On July 12, 2011, the Third Amended and Restated Limited Liability Partnership Agreement of Delphi Automotive LLP
was amended and restated by the Fourth Amended and Restated Limited Liability Partnership Agreement of Delphi Automotive
LLP (the “Fourth LLP Agreement”). The Fourth LLP Agreement was undertaken to further position us for our initial public
offering. Refer to Note 15. Shareholders' Equity and Net Income Per Share to the audited consolidated financial statements for
additional information.
In August 2011, the Board of Managers of Delphi Automotive LLP approved a repurchase program of Class B
membership interests.

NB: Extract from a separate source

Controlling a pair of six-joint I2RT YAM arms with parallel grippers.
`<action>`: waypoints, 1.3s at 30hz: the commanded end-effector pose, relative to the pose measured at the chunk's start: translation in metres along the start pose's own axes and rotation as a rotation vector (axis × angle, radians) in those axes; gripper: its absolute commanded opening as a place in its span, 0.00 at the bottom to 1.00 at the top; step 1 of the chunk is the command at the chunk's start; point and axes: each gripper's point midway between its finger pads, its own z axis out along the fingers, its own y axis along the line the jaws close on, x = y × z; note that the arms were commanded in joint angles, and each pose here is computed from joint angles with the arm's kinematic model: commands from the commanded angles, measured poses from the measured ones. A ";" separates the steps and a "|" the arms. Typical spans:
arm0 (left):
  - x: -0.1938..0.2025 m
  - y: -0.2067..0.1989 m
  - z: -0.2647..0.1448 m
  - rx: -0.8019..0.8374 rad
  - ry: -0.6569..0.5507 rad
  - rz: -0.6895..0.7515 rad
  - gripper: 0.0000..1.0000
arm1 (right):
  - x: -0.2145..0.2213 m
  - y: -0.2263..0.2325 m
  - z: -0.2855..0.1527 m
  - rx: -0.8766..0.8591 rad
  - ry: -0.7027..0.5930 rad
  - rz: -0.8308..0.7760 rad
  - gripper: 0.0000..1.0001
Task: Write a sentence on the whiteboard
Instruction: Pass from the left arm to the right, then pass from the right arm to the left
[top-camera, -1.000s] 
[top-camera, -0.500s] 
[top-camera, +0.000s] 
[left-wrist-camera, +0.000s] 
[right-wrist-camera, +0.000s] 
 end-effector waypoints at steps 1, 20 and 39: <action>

In 2011, prior to the initial public offering, 10,005 Class B membership interests were repurchased for a
cumulative cost of approximately $180 million at an average price per membership interests unit of $17,904. This was recorded
as a reduction to the carrying value of the Class B membership interests.
In October 2011, the Board of Managers of Delphi Automotive LLP approved a distribution of approximately $95
million, which was paid on December 5, 2011, principally in respect of taxes, to members who held membership interests as of
the close of business on October 31, 2011.
On May 19, 2011 Delphi Automotive PLC was formed as a Jersey public limited company, and had nominal assets, no
liabilities and conducted no operations prior to the completion of the initial public offering on November 22, 2011 of
24,078,827 ordinary shares by the selling shareholders for an aggregate purchase price of approximately $530 million,
immediately prior to which all of the outstanding equity of Delphi Automotive LLP was exchanged for 328,244,510 ordinary
shares, par value $0.01 in Delphi Automotive PLC. As a result, Delphi Automotive LLP became a wholly-owned subsidiary of
Delphi Automotive PLC. Delphi did not receive any proceeds from this offering, and incurred transaction fees and expenses of
approximately $44 million.
In October 2012, the Company increased its borrowings under the Tranche A Term Loan, as described below, by $363
million, in conjunction with the closing of the MVL acquisition on October 26, 2012.